Dispersal of Galactic Magnetic Fields into Intracluster Space

TL;DR

This paper investigates how galactic magnetic fields are dispersed into intracluster space using hydrodynamical simulations, predicting their distribution and properties consistent with observations.

Contribution

It introduces the Enzo-Galcon simulation code to model the dispersal of galactic magnetic fields during cluster formation, a novel approach in this context.

Findings

Predicted magnetic field distribution matches observed Faraday rotation measures.

Simulations show the evolution of magnetic field strength and profile across galaxy clusters.

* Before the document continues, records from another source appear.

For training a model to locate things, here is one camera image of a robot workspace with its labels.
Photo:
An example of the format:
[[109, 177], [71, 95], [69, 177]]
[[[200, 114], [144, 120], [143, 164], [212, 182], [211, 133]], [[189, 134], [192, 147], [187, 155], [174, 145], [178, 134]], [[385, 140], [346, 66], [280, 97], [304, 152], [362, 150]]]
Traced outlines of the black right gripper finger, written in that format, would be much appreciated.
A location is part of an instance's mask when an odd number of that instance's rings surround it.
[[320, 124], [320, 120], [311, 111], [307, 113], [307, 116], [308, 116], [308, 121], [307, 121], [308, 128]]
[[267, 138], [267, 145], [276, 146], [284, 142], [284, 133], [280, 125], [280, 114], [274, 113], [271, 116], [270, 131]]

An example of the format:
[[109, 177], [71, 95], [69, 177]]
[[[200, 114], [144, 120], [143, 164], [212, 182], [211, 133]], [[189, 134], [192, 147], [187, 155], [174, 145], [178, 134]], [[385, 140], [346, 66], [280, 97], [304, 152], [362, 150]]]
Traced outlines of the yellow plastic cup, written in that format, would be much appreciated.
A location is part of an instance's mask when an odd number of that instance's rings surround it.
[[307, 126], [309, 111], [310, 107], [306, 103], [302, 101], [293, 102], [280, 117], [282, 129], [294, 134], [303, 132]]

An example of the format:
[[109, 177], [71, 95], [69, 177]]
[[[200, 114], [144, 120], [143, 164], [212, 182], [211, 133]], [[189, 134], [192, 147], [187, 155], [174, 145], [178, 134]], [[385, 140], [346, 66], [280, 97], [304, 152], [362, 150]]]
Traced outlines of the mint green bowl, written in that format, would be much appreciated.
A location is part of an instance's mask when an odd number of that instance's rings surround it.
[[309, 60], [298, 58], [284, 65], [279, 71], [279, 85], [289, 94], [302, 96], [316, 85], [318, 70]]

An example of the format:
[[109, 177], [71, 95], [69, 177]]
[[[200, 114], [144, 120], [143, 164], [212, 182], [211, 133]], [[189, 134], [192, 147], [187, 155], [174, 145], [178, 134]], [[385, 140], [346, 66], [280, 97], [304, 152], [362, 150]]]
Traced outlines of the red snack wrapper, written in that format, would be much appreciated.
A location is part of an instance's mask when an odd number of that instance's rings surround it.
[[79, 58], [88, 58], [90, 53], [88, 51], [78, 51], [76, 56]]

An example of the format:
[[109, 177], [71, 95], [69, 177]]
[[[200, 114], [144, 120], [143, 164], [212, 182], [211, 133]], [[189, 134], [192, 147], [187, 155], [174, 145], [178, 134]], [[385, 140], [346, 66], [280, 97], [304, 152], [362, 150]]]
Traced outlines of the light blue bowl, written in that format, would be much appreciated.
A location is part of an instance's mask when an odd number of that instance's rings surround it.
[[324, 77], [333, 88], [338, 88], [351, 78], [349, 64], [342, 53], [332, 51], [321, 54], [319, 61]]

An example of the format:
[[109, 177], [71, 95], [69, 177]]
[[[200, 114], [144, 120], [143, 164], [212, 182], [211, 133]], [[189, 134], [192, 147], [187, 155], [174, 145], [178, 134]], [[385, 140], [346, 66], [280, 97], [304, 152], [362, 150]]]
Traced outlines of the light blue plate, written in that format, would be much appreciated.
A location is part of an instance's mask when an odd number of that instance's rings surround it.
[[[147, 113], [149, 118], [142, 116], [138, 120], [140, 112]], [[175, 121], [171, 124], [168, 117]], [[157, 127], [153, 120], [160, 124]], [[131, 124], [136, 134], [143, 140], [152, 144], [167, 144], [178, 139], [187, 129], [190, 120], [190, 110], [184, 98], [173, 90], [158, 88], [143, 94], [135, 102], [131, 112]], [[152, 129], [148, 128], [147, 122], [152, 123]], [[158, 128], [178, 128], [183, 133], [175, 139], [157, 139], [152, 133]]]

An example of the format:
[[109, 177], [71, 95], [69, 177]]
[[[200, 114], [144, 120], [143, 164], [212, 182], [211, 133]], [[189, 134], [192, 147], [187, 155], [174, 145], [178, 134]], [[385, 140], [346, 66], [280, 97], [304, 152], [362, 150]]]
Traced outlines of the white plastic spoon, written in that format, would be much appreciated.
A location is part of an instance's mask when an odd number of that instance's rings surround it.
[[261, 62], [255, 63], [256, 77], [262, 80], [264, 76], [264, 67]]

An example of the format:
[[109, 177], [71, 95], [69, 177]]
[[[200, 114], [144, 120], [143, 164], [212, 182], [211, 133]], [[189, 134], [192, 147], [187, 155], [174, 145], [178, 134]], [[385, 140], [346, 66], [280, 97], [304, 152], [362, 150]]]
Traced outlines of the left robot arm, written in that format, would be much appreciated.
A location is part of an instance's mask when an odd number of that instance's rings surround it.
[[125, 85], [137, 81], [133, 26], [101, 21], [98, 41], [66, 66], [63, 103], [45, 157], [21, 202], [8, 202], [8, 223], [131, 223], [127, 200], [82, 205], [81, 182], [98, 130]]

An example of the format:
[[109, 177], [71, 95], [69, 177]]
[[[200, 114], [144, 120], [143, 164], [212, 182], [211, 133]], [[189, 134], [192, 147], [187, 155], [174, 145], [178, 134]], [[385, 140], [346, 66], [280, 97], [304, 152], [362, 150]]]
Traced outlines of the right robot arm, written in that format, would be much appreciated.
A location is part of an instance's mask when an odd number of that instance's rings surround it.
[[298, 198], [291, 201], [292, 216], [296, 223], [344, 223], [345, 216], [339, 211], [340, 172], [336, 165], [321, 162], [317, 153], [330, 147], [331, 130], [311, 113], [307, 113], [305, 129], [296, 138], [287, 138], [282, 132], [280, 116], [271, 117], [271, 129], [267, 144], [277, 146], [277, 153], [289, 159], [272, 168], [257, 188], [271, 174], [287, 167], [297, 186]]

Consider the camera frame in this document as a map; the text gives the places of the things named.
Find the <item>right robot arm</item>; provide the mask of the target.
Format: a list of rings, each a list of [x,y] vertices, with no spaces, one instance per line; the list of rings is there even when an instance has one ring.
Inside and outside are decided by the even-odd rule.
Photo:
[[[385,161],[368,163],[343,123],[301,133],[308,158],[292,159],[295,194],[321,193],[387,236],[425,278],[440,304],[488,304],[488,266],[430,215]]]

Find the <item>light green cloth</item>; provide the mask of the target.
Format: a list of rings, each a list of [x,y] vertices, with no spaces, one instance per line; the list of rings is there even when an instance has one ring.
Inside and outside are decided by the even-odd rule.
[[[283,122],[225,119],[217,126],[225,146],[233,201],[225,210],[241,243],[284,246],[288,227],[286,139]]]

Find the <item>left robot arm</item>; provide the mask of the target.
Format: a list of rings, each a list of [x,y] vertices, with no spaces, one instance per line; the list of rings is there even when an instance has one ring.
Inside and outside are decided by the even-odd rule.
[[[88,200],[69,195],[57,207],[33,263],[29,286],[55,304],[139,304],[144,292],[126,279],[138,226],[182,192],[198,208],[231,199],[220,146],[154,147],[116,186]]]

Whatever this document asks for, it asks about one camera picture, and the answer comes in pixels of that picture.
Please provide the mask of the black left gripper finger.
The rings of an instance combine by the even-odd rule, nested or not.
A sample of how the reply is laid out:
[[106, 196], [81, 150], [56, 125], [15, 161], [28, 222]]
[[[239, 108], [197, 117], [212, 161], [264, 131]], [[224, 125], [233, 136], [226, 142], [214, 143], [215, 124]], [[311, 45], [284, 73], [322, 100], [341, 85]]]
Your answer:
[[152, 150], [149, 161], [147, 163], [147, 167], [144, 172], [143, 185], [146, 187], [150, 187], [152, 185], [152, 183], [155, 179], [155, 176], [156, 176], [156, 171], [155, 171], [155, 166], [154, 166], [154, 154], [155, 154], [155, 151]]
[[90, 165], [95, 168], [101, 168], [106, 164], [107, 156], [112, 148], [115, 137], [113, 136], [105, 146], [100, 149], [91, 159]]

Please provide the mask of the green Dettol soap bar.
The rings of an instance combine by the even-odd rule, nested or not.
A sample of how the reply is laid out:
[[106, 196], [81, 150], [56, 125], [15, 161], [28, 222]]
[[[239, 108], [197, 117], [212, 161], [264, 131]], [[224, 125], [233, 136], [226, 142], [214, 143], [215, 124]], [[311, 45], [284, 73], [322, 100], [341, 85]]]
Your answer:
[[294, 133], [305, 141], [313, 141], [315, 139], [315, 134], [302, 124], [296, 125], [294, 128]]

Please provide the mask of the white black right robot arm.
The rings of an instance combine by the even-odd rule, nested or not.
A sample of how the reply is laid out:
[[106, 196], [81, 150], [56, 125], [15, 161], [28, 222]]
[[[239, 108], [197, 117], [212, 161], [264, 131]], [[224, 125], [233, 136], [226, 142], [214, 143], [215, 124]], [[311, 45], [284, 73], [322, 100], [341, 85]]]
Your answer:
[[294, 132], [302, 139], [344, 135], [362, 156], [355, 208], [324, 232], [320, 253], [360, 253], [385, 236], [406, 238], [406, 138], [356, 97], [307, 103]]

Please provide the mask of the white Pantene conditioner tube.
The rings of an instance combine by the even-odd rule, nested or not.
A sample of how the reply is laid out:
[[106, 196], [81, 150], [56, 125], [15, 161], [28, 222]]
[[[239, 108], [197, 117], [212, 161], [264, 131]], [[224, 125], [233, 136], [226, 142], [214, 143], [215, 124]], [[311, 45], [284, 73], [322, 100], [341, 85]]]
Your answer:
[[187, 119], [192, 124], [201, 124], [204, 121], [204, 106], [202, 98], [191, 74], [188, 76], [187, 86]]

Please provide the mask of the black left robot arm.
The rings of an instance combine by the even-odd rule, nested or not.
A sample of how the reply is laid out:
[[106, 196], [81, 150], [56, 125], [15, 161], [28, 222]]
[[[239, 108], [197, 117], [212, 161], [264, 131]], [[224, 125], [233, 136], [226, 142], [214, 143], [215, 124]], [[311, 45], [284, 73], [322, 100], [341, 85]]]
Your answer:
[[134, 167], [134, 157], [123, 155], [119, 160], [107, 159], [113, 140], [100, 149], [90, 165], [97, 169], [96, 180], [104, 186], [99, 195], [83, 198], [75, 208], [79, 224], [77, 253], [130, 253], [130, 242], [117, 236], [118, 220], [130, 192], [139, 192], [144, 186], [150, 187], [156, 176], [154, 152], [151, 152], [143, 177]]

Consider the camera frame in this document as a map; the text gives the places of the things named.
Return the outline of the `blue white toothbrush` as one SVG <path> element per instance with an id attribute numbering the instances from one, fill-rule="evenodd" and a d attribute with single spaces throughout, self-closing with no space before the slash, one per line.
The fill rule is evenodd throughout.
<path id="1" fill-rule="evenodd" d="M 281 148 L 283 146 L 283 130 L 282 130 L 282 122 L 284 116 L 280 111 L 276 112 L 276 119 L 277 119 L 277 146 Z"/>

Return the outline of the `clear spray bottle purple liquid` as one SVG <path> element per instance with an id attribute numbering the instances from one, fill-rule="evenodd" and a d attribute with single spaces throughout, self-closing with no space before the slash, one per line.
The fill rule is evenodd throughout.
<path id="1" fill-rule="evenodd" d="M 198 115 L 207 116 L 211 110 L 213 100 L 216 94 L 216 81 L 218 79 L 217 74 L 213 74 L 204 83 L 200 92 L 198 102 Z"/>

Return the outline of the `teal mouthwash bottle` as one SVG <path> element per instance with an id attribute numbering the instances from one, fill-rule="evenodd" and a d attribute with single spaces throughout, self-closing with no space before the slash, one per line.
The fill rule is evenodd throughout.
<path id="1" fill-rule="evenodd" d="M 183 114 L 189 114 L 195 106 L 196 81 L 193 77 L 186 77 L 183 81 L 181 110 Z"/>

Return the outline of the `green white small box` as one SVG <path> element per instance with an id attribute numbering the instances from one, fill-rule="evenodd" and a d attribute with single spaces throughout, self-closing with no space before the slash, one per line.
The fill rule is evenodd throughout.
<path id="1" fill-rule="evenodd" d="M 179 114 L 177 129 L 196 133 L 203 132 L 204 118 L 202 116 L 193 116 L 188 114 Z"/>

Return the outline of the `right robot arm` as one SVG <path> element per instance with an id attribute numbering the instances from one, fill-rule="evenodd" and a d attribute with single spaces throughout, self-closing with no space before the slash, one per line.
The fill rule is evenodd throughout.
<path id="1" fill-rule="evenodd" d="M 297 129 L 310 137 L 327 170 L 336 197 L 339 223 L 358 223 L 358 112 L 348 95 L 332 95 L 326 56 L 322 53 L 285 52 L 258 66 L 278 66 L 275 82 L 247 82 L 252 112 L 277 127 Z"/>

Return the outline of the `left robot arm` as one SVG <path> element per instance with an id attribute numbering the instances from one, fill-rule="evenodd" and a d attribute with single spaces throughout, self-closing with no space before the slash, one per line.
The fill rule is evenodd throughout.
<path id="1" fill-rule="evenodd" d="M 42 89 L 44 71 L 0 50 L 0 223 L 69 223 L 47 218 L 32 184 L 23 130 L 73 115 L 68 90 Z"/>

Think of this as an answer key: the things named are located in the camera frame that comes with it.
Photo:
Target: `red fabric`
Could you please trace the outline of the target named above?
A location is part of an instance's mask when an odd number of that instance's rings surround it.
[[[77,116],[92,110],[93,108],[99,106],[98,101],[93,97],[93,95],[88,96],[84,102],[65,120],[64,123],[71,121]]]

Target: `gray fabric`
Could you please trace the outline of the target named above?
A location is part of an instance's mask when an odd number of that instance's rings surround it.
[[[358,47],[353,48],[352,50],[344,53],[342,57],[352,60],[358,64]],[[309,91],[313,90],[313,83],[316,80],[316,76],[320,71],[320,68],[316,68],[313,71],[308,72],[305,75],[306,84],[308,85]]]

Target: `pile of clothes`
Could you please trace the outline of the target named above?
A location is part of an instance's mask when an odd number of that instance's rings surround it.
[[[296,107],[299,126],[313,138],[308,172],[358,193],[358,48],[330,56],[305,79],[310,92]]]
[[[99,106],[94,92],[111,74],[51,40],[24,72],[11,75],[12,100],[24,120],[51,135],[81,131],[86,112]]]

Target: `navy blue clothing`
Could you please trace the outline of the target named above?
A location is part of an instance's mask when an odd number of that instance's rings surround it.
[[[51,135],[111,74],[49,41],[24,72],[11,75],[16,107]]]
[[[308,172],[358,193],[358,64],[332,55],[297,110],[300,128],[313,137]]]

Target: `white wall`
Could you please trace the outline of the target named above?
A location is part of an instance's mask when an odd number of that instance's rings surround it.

Dispersal processes can explain the presence of magnetic fields in intracluster space.

Abstract

Little is known about the origin and basic properties of magnetic fields in clusters of galaxies. High conductivity in magnetized interstellar plasma suggests that galactic magnetic fields are (at least partly) ejected into intracluster (IC) space by the same processes that enrich IC gas with metals. We explore the dispersal of galactic fields by hydrodynamical simulations with our new {\em Enzo-Galcon} code, which is capable of tracking a large number galaxies during cluster assembly, and modeling the processes that disperse their interstellar media. Doing so we are able to describe the evolution of the mean strength of the field and its profile across the cluster. With the known density profile of dispersed gas and an estimated range of coherence scales, we predict the spatial distribution of Faraday rotation measure and find it to be consistent with observational data.